Supplied information:
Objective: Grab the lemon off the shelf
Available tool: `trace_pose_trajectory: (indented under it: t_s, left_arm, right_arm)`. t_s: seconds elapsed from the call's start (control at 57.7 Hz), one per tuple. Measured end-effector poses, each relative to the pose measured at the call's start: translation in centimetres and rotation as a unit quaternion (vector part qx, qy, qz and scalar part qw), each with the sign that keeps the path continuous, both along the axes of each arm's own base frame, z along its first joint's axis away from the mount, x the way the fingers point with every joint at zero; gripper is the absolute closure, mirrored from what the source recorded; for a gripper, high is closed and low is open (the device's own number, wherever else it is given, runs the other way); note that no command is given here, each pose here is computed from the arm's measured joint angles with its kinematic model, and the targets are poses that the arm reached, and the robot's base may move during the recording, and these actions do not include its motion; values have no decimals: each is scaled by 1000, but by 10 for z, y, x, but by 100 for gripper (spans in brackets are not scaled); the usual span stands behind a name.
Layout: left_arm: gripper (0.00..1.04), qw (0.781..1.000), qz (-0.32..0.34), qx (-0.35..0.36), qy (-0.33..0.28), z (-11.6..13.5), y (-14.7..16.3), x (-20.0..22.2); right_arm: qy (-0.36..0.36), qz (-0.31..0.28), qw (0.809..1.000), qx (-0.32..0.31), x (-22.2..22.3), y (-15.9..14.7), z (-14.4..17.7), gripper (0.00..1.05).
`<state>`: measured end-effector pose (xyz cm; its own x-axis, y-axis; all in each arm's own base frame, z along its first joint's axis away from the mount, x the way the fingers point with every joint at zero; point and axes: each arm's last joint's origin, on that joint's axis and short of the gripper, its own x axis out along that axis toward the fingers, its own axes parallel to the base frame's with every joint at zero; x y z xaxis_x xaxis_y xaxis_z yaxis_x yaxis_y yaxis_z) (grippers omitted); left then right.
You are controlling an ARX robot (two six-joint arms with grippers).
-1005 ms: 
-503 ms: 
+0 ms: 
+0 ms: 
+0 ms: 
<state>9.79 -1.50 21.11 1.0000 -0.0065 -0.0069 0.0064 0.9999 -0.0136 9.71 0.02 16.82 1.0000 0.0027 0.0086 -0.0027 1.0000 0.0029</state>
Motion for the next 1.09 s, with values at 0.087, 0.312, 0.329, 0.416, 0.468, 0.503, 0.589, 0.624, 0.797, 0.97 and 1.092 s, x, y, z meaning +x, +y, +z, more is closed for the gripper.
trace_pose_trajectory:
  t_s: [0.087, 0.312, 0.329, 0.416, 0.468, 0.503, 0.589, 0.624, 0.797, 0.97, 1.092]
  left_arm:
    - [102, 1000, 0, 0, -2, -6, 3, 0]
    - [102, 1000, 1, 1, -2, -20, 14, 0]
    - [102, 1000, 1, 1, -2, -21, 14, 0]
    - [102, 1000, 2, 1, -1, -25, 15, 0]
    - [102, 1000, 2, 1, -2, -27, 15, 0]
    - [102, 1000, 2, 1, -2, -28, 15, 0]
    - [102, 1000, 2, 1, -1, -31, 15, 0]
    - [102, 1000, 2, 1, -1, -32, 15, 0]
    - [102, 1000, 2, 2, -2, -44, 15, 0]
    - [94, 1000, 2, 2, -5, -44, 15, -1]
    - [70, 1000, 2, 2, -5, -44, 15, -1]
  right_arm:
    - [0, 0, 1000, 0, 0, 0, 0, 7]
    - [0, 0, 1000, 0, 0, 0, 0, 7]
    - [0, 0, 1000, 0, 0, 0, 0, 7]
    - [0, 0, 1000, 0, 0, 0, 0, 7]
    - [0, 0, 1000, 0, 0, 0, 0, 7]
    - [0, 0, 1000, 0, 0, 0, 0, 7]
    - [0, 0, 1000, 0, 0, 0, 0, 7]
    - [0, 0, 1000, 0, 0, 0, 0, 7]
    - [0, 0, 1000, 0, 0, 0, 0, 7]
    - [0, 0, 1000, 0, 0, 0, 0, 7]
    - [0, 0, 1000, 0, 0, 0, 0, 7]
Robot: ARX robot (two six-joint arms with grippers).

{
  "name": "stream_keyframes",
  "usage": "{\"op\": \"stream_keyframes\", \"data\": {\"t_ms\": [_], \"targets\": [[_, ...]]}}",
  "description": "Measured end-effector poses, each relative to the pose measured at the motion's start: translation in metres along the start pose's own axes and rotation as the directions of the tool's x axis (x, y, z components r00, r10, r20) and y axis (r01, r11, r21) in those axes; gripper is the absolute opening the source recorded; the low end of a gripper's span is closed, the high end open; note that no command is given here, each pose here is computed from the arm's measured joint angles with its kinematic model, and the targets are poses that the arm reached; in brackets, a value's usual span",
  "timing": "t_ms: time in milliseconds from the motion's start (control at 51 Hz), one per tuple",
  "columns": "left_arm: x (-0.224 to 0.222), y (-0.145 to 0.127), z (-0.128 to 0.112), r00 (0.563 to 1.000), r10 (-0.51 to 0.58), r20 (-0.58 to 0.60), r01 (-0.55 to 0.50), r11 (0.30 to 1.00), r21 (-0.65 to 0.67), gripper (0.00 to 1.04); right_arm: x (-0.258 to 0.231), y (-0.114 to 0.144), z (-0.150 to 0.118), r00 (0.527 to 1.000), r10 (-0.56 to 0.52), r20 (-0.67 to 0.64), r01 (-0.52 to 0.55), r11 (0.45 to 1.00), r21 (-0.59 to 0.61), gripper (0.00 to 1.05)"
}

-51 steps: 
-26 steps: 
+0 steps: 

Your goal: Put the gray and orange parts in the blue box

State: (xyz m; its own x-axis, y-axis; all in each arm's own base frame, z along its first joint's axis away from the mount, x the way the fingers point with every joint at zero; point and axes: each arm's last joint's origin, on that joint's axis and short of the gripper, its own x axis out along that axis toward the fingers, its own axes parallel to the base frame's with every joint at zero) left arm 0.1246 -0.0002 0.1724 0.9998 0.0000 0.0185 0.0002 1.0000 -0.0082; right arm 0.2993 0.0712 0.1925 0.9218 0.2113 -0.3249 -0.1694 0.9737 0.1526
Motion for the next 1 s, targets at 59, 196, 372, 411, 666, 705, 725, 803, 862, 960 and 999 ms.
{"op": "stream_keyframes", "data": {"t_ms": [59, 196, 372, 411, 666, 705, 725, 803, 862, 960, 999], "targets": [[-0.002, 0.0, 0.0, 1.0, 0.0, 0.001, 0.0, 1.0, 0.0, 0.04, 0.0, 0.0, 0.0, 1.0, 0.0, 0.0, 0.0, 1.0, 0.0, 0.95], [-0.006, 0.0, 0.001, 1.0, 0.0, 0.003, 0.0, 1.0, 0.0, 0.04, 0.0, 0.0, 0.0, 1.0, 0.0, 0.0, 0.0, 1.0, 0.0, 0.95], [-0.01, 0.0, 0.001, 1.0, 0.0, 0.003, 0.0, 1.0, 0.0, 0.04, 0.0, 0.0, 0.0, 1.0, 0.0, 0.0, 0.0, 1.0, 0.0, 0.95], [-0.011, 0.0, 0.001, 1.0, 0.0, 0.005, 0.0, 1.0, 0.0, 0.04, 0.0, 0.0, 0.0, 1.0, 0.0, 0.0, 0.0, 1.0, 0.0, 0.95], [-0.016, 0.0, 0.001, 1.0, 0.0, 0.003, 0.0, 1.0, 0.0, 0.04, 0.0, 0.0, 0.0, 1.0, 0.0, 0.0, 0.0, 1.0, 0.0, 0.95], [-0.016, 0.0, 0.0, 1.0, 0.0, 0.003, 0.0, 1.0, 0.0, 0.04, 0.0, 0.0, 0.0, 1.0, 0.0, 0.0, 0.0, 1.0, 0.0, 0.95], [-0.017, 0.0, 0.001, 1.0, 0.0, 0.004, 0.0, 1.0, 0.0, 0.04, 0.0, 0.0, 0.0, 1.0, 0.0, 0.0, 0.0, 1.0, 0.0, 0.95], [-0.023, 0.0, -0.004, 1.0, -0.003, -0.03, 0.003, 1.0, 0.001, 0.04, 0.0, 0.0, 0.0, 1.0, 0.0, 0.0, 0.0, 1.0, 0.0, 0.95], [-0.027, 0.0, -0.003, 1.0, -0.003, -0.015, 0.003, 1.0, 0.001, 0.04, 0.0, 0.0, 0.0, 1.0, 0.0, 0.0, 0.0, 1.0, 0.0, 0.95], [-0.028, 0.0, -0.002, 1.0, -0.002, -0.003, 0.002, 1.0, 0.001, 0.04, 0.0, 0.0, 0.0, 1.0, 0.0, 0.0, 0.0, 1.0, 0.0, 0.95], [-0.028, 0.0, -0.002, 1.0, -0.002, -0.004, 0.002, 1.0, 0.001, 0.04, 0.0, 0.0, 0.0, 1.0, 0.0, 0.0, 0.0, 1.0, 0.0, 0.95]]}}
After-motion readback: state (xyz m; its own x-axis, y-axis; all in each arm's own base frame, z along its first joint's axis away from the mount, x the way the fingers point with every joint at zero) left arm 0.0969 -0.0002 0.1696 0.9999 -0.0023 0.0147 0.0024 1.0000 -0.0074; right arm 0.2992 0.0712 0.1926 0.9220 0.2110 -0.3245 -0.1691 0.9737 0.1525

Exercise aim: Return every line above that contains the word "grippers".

Output of the task:
`<state>`: measured end-effector pose (xyz cm; its own x-axis, y-axis; all in each arm's own base frame, z along its first joint's axis away from the mount, x the way the fingers point with every joint at zero; point and axes: each arm's last joint's origin, on that joint's axis and short of the gripper, its own x axis out along that axis toward the fingers, its own axes parallel to the base frame's with every joint at zero; x y z xaxis_x xaxis_y xaxis_z yaxis_x yaxis_y yaxis_z) (grippers omitted); left then right.
You are controlling an ARX robot (two six-joint arms with grippers).
Robot: ARX robot (two six-joint arms with grippers).

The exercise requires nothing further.